REQUIRED WORK = Tally the lines in the listing below that include "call". Answer with the count and nothing more.

RECORDS FOR THE EXERCISE =
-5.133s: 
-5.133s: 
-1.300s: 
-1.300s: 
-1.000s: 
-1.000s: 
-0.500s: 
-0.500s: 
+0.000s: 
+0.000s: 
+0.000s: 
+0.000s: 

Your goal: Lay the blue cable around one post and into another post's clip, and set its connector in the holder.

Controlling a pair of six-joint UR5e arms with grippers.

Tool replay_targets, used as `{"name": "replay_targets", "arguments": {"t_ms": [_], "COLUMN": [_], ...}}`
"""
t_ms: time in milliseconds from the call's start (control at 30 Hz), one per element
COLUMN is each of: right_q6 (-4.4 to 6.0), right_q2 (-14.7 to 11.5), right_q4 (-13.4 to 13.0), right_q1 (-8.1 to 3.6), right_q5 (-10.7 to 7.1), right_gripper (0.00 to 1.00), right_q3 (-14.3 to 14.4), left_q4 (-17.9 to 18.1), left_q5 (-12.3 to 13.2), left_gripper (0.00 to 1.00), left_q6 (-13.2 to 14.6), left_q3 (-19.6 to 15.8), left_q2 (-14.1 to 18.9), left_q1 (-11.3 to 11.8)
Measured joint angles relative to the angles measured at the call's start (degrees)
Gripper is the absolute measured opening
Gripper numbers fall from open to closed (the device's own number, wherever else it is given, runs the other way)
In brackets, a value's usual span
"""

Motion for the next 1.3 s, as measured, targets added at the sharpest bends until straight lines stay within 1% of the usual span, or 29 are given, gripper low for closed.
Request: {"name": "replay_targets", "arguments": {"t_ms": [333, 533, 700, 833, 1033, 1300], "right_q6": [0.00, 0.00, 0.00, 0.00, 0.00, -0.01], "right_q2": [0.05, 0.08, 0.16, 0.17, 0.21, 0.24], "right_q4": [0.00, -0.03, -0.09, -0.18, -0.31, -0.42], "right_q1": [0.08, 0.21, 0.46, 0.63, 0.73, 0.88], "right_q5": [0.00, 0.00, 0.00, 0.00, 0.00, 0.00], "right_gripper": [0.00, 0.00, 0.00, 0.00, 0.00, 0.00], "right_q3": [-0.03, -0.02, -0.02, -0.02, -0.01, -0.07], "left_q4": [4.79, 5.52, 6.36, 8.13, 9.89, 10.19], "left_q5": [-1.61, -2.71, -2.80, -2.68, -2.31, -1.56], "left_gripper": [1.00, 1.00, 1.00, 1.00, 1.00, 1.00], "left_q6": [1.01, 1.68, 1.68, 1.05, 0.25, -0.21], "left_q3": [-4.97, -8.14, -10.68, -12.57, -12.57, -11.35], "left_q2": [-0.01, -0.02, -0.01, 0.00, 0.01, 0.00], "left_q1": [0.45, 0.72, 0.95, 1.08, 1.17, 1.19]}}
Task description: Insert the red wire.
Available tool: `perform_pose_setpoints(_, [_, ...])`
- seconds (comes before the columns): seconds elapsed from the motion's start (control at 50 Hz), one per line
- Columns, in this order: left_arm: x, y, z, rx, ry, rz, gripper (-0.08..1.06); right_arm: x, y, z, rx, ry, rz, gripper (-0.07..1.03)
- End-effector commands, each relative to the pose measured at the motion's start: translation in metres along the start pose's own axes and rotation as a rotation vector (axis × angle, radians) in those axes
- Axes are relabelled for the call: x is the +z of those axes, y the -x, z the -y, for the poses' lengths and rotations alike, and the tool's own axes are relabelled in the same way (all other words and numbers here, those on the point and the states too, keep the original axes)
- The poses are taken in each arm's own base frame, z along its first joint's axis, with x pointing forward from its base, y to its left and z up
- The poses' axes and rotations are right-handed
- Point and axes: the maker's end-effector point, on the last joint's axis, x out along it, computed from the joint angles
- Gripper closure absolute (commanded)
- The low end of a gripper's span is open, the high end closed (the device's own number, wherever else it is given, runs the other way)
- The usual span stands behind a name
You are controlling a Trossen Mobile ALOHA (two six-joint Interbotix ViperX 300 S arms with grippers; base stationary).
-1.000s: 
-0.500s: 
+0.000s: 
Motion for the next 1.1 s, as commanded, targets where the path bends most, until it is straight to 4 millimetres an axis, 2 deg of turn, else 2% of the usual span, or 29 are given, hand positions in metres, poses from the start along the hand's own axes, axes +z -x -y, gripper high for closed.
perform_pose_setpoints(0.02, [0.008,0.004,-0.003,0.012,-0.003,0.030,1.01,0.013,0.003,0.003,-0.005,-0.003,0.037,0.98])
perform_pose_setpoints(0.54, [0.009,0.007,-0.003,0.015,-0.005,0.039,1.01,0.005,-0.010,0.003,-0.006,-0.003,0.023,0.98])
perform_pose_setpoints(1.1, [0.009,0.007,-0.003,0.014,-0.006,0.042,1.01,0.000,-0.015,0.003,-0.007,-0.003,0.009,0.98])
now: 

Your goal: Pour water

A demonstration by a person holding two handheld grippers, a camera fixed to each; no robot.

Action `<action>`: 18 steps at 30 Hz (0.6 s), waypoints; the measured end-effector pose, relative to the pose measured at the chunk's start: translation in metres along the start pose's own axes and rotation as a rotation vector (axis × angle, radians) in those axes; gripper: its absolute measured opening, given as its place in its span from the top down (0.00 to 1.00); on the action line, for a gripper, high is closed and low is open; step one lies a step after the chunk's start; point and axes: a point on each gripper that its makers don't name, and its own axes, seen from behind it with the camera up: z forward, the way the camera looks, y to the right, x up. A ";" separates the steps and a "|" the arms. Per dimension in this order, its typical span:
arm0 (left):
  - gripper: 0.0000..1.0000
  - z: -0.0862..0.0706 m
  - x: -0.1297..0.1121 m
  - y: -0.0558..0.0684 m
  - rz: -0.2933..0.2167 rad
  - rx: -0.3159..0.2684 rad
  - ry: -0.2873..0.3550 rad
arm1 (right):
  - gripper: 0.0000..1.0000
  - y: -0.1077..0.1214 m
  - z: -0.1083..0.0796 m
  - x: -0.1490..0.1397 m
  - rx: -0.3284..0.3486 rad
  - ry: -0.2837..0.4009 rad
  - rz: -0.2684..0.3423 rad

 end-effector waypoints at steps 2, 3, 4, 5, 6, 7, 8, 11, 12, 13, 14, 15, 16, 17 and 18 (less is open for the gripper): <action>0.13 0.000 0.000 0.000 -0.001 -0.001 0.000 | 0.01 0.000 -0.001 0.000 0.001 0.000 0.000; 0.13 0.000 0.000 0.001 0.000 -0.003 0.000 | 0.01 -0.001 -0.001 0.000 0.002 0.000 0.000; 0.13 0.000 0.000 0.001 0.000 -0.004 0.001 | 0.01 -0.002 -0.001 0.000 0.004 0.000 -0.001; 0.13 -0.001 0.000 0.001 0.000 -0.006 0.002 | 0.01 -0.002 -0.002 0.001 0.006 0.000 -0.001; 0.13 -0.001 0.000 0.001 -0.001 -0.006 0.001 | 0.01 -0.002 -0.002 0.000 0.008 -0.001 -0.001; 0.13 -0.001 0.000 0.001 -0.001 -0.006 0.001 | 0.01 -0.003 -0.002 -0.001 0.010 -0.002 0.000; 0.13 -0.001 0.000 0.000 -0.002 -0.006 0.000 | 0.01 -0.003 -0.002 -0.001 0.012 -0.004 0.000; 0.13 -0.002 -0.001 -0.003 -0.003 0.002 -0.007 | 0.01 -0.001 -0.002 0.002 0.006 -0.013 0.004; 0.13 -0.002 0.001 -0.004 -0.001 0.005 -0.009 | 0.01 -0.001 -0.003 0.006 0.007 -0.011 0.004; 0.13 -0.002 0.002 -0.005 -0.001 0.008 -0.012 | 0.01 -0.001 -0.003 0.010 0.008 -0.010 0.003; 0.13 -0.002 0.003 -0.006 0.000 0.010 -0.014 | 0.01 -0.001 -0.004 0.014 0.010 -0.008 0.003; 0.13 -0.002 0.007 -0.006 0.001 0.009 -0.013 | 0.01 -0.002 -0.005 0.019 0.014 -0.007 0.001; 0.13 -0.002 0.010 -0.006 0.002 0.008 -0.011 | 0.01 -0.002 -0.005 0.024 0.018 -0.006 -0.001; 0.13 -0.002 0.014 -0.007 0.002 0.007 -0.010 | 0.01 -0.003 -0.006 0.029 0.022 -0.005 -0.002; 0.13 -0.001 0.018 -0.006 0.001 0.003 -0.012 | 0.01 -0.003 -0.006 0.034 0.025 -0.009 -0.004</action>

RESPONSE = 3